**Task item**
Within the lines below, the span from the line with "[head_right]" to the line with "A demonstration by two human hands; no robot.", both ends included, is to be reproduced exactly, with pictures omitted.

**Records shown**

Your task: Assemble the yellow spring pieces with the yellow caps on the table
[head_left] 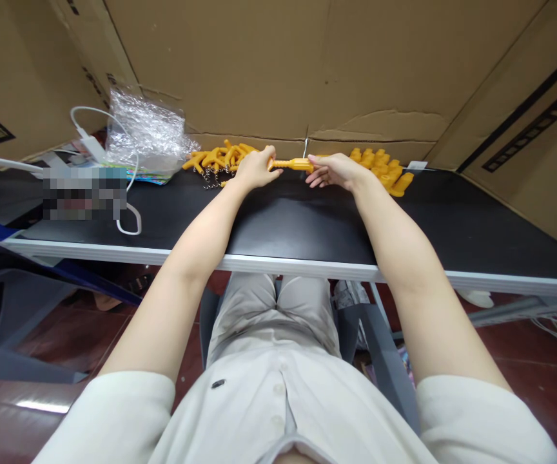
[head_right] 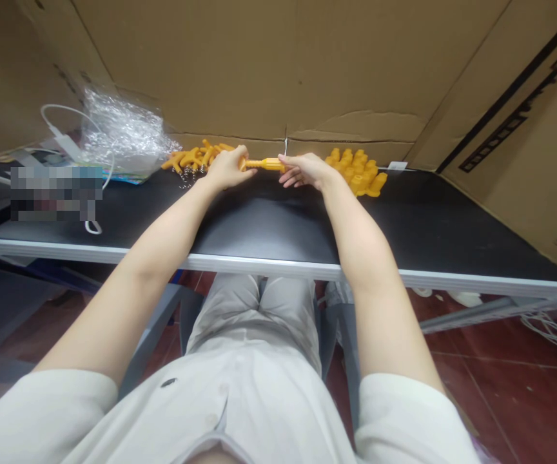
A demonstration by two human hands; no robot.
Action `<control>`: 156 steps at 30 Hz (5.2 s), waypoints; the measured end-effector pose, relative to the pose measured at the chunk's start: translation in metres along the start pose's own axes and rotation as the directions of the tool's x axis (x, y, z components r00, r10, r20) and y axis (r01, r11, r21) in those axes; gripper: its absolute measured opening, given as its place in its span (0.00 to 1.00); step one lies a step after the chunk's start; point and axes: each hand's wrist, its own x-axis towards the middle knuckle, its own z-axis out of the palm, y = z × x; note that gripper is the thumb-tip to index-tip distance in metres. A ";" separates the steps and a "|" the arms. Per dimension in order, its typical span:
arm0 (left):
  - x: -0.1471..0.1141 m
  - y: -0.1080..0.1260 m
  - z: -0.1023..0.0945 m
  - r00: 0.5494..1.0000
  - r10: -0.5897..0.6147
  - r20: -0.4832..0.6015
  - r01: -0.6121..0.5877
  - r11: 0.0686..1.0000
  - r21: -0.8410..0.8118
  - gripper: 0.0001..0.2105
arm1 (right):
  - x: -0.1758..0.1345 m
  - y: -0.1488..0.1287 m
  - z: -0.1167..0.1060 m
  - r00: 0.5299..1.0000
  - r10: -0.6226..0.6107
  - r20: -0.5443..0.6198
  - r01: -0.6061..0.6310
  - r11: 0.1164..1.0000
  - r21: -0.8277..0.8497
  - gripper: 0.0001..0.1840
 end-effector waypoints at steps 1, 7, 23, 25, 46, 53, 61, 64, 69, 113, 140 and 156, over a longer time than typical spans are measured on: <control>0.000 0.000 0.000 1.000 -0.008 0.003 0.007 1.000 0.003 0.24 | -0.001 -0.001 0.001 1.000 0.010 -0.004 -0.010 1.000 0.002 0.24; -0.002 0.002 -0.001 1.000 -0.026 0.009 0.026 0.999 0.022 0.24 | -0.006 -0.007 0.008 0.997 0.074 -0.030 -0.074 0.997 0.018 0.23; -0.002 0.003 -0.002 0.999 -0.031 0.016 0.030 0.999 0.027 0.23 | 0.000 -0.005 0.005 0.994 0.114 -0.003 -0.114 0.993 0.008 0.26; -0.003 0.004 -0.002 0.999 -0.035 0.014 0.034 0.999 0.033 0.23 | 0.001 -0.005 0.005 0.993 0.116 -0.002 -0.116 0.993 0.009 0.26; -0.004 0.006 -0.004 1.000 -0.018 0.022 0.016 0.996 0.087 0.23 | 0.001 -0.006 0.007 0.987 0.153 -0.042 -0.152 0.988 0.026 0.26; -0.002 0.004 -0.002 1.000 -0.016 0.016 0.014 0.996 0.087 0.23 | -0.001 -0.007 0.008 0.984 0.167 -0.054 -0.165 0.985 0.039 0.27; 0.001 -0.001 0.002 1.000 0.010 -0.010 -0.009 0.997 0.077 0.24 | 0.004 -0.003 0.006 0.988 0.150 -0.046 -0.148 0.988 0.047 0.26; 0.000 0.001 0.002 1.000 0.002 -0.011 -0.001 0.996 0.091 0.25 | 0.004 -0.003 0.006 0.987 0.154 -0.047 -0.151 0.987 0.063 0.26; -0.002 0.006 0.000 1.000 -0.008 -0.012 0.009 0.993 0.115 0.27 | 0.001 -0.006 0.007 0.986 0.157 -0.060 -0.153 0.986 0.067 0.26; -0.004 0.012 -0.001 0.999 0.026 -0.044 -0.022 0.997 0.078 0.24 | 0.001 -0.004 0.008 0.989 0.133 -0.060 -0.125 0.985 0.121 0.27; -0.011 0.021 -0.003 0.990 0.123 0.062 -0.122 0.992 -0.007 0.35 | 0.034 0.047 -0.015 0.809 -0.403 -0.429 0.075 0.793 -0.604 0.23; -0.006 0.012 0.005 0.987 0.152 0.053 -0.152 0.988 -0.013 0.31 | 0.021 0.041 0.009 0.874 -0.393 -0.286 -0.085 0.455 -0.886 0.24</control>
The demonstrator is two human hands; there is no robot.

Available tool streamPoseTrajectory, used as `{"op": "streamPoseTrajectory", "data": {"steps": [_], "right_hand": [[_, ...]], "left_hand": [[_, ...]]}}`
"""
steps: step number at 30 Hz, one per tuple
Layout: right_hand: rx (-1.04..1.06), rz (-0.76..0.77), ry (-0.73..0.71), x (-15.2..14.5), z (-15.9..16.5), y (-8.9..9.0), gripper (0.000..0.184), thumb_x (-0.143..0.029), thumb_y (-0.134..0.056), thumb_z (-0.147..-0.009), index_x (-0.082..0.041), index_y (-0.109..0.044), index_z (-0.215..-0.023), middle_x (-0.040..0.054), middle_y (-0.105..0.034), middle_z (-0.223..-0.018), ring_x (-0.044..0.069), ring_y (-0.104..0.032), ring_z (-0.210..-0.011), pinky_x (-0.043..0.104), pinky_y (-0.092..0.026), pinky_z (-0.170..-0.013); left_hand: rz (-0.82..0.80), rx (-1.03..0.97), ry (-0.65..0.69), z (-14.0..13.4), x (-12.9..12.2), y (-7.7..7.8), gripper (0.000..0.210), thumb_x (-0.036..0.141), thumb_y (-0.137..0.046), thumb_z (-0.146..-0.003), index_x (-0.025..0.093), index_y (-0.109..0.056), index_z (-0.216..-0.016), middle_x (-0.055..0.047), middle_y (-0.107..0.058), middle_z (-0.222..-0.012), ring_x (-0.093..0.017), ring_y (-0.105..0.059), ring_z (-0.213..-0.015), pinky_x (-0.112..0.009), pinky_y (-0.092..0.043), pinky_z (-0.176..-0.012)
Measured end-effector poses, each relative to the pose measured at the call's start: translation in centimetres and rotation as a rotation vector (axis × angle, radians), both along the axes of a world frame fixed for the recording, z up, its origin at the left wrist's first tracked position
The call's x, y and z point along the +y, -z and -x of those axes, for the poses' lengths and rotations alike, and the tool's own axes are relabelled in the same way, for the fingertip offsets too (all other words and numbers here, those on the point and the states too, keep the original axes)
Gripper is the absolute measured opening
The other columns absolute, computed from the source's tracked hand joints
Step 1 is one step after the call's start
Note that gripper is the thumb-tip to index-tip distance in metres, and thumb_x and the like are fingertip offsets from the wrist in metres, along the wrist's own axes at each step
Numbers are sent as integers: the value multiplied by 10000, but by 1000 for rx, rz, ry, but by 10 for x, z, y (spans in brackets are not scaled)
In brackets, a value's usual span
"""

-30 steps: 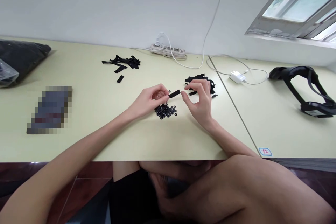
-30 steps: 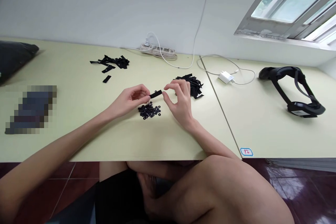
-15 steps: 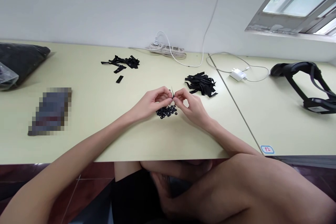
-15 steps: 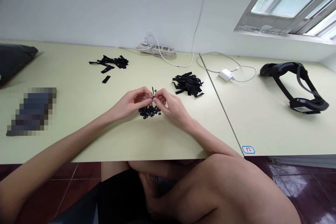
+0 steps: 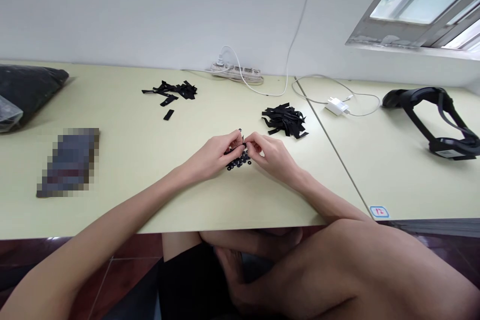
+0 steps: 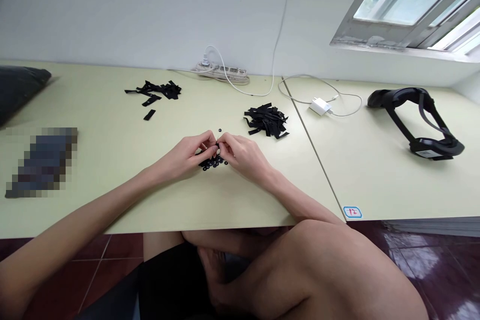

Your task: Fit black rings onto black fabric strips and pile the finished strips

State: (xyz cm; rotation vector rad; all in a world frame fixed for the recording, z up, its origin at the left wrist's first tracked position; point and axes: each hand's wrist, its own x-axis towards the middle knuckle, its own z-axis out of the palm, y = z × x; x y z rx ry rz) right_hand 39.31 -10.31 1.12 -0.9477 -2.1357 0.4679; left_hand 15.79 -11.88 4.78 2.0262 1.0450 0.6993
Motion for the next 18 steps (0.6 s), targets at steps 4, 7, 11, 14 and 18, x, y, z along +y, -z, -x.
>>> {"op": "streamPoseTrajectory", "data": {"steps": [4,7,11,14,18], "right_hand": [[29,23,11,2,-4,4,72,-407,-671,-1113,-349,-712,-1103,21,-770,-853,268,-726,-798,414,-618,-723],[89,20,-6,4,-6,7,58,-447,-727,-1087,-398,-722,-1117,25,-790,-875,309,-764,-866,454,-673,-733],[127,29,-29,6,-6,10,78,-446,-770,-1072,-392,-736,-1117,30,-806,-879,317,-796,-952,446,-708,-780],[114,40,-37,6,-5,12,57,-429,-768,-1080,-389,-742,-1109,21,-811,-879,304,-806,-959,432,-716,-802],[18,50,-18,1,-5,10,154,-446,-637,-1164,-337,-744,-1184,36,-834,-931,263,-806,-977,392,-704,-850]], "left_hand": [[-1,-27,11,-2,0,1,253,476,-580,-1152,245,-598,-1052,-40,-745,-959,-217,-671,-838,-350,-462,-745],[-5,-39,7,-3,1,4,258,495,-592,-1149,245,-607,-1083,-46,-761,-982,-218,-692,-844,-343,-468,-736],[-17,-46,-18,-3,1,6,273,486,-557,-1167,242,-632,-1071,-45,-788,-1007,-226,-720,-892,-350,-483,-773],[-25,-41,-28,-4,0,6,290,486,-555,-1170,237,-647,-1053,-45,-805,-1014,-226,-734,-902,-354,-489,-790],[-45,12,-33,-3,-2,3,275,426,-558,-1169,228,-645,-1000,-27,-810,-981,-208,-731,-866,-338,-482,-787]]}}
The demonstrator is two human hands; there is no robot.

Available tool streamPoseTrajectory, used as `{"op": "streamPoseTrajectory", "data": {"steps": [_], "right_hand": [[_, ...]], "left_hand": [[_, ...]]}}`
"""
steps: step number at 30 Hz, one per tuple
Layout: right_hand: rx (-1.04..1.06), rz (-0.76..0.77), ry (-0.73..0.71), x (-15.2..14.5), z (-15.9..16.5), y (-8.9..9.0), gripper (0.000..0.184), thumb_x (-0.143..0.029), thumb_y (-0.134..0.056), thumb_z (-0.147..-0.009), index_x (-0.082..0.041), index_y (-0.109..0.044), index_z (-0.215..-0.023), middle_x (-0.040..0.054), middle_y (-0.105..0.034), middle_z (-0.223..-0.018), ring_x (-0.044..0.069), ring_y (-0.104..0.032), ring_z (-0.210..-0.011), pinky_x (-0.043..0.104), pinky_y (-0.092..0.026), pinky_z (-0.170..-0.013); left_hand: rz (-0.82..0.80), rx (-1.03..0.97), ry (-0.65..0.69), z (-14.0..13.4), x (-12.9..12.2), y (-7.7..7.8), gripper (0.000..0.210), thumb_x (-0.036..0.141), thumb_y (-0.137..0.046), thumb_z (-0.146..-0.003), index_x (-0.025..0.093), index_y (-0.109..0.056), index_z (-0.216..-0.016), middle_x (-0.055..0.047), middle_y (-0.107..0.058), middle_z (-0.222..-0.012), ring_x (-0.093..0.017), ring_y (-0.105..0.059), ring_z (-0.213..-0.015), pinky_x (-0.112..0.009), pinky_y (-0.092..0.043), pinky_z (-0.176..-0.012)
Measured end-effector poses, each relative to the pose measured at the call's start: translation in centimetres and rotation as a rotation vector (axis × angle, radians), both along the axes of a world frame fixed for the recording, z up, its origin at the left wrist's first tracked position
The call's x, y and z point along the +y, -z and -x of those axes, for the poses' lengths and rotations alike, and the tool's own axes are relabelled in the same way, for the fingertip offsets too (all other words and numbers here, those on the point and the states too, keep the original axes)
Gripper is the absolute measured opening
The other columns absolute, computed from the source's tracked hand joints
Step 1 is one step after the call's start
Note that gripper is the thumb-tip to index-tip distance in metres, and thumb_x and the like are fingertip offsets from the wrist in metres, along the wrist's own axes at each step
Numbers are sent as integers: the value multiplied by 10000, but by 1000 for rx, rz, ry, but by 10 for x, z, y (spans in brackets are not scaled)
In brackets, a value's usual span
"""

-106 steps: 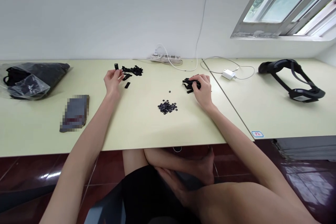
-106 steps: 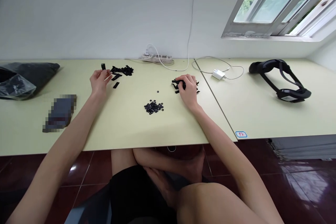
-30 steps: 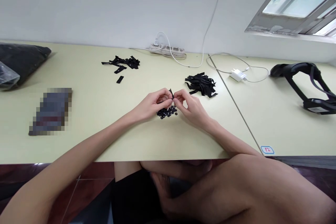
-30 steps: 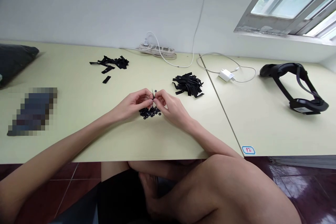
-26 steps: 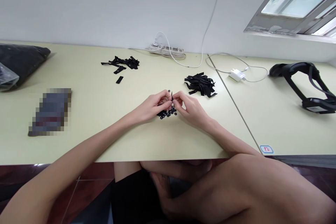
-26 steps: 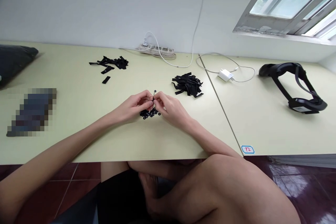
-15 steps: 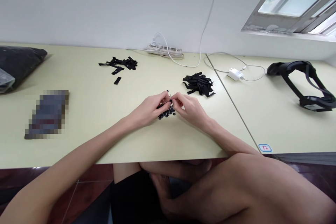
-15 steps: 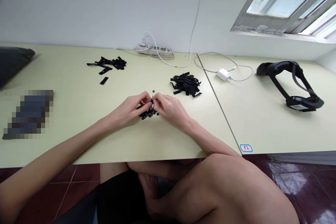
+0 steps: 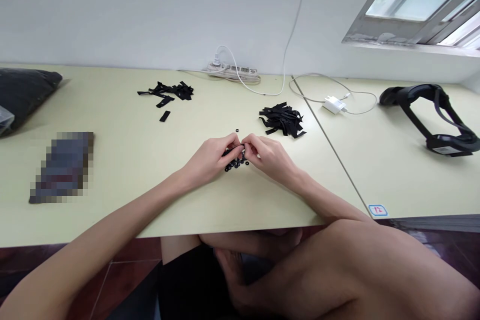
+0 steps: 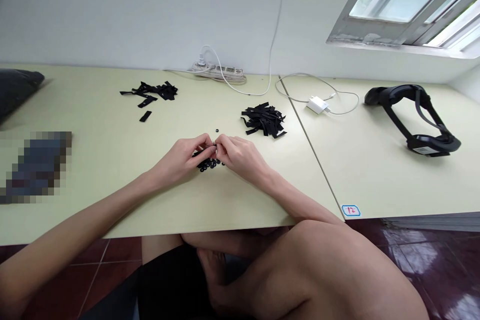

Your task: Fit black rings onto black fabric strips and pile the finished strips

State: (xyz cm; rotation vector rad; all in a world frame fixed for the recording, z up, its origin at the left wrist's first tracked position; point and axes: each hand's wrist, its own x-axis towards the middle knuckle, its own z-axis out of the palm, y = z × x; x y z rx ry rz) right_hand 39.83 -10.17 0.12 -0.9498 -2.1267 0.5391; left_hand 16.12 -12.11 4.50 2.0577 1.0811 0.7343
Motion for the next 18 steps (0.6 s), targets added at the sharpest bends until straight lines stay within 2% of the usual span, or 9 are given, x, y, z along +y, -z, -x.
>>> {"op": "streamPoseTrajectory", "data": {"steps": [4,9,14,18], "right_hand": [[-80,12,42,-2,0,-4,296,-446,-501,-1222,-261,-732,-1240,67,-847,-1009,217,-778,-939,369,-669,-878],[-65,13,42,-1,0,-4,260,-438,-543,-1210,-262,-731,-1244,59,-839,-1015,213,-766,-991,337,-638,-857],[4,154,15,-1,2,-8,242,-472,-577,-1189,-275,-717,-1171,48,-818,-982,205,-736,-919,353,-604,-816],[77,241,-11,2,11,-22,325,-525,-521,-1198,-261,-698,-1123,51,-791,-936,191,-705,-863,382,-600,-810]], "left_hand": [[-38,-2,-12,0,-1,-4,258,408,-545,-1178,223,-670,-1049,-18,-808,-1014,-200,-736,-905,-324,-486,-813],[-68,-14,-25,1,1,-4,237,403,-586,-1168,220,-705,-1075,-12,-796,-1011,-194,-723,-897,-318,-490,-835],[-36,-71,-2,2,2,-3,249,401,-608,-1163,209,-719,-1049,-13,-784,-987,-182,-696,-874,-303,-490,-833],[56,-196,64,4,5,-4,310,471,-632,-1157,198,-726,-1045,-29,-768,-980,-186,-697,-882,-302,-520,-831]]}}
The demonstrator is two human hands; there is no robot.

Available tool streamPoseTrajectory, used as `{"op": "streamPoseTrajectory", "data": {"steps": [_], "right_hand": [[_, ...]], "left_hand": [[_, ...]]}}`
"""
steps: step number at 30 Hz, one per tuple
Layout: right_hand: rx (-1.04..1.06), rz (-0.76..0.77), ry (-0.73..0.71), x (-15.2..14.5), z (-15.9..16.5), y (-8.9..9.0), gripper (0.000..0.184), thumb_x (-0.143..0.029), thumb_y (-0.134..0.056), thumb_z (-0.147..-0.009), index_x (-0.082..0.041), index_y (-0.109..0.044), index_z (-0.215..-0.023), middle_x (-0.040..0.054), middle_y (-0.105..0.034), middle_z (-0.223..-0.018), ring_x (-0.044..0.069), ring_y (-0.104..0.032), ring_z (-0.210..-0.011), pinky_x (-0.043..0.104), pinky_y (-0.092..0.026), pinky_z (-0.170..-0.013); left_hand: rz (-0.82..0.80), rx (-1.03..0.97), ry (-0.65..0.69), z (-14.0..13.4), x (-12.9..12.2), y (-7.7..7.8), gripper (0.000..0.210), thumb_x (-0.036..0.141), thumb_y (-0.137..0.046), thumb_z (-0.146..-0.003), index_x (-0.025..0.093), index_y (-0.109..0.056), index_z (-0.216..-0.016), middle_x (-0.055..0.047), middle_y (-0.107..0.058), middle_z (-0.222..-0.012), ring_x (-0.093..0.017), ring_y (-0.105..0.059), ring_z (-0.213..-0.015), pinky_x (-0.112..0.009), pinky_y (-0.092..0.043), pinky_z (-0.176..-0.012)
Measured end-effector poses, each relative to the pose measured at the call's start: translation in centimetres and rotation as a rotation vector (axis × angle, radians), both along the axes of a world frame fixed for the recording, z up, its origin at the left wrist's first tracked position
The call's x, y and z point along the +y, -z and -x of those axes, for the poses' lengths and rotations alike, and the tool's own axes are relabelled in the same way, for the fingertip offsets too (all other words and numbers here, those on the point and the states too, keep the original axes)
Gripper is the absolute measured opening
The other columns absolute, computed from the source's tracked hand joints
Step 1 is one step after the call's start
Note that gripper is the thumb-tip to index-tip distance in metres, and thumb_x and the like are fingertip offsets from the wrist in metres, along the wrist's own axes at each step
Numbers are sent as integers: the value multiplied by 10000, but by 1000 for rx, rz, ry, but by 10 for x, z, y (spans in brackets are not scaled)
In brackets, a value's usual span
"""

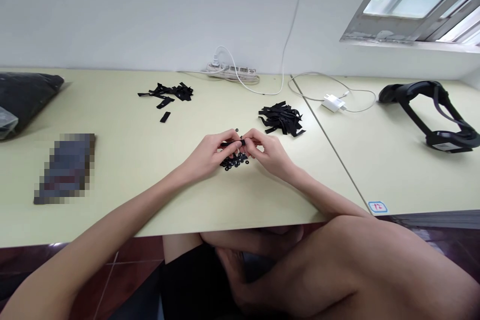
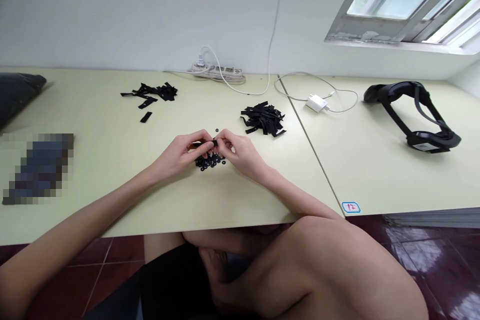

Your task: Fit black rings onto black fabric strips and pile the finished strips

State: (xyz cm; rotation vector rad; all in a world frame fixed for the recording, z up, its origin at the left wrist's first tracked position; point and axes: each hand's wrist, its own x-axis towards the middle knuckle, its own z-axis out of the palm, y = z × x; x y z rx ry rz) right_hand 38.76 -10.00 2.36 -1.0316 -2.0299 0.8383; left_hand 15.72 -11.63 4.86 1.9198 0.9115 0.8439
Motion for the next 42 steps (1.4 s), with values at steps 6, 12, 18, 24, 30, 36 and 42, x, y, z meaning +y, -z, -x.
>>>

**The completed task**
[head_right] 
A demonstration by two human hands; no robot.

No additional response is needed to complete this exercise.